Work task
Using the data below, count the lines that carry the string "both" and write only the count.

Dataset extract
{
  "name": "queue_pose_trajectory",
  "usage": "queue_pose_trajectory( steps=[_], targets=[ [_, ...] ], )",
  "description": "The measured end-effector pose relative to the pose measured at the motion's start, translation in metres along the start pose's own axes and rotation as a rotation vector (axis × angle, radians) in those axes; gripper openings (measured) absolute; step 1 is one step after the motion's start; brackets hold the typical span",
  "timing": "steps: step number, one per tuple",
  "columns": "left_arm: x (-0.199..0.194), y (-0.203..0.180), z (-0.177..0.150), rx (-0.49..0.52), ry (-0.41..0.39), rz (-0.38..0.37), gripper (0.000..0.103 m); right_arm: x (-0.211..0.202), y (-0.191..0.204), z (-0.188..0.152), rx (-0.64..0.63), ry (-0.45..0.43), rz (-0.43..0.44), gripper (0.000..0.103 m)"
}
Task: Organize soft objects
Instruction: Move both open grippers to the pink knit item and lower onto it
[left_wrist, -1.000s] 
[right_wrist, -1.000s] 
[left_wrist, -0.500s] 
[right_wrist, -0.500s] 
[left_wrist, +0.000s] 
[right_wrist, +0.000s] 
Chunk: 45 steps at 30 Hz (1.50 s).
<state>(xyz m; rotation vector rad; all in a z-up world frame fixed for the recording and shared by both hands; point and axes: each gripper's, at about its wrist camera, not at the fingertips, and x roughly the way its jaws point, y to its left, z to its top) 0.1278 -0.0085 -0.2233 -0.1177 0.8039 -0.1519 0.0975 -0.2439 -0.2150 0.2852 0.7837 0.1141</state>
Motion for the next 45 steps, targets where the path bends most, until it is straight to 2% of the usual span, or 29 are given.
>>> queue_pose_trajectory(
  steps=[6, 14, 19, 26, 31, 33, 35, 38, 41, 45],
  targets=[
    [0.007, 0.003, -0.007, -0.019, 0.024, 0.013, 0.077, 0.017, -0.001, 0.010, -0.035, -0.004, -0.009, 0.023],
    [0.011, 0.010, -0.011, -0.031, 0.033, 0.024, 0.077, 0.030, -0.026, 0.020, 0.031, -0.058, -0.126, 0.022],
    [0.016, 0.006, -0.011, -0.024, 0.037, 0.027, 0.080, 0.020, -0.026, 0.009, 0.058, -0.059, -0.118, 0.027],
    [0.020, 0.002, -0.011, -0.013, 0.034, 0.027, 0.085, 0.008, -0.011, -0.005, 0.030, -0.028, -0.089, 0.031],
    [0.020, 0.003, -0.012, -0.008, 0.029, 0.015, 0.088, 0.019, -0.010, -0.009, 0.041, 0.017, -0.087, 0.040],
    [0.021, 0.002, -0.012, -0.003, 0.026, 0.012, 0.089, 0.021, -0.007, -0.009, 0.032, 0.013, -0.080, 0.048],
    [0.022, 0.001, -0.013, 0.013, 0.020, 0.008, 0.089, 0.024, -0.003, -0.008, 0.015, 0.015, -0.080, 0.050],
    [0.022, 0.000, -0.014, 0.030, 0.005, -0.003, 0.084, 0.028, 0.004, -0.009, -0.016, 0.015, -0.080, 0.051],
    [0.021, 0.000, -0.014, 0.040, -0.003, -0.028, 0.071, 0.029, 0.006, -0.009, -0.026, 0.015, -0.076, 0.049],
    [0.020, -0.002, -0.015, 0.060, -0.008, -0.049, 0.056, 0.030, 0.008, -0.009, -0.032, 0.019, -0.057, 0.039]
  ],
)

Result of this task
2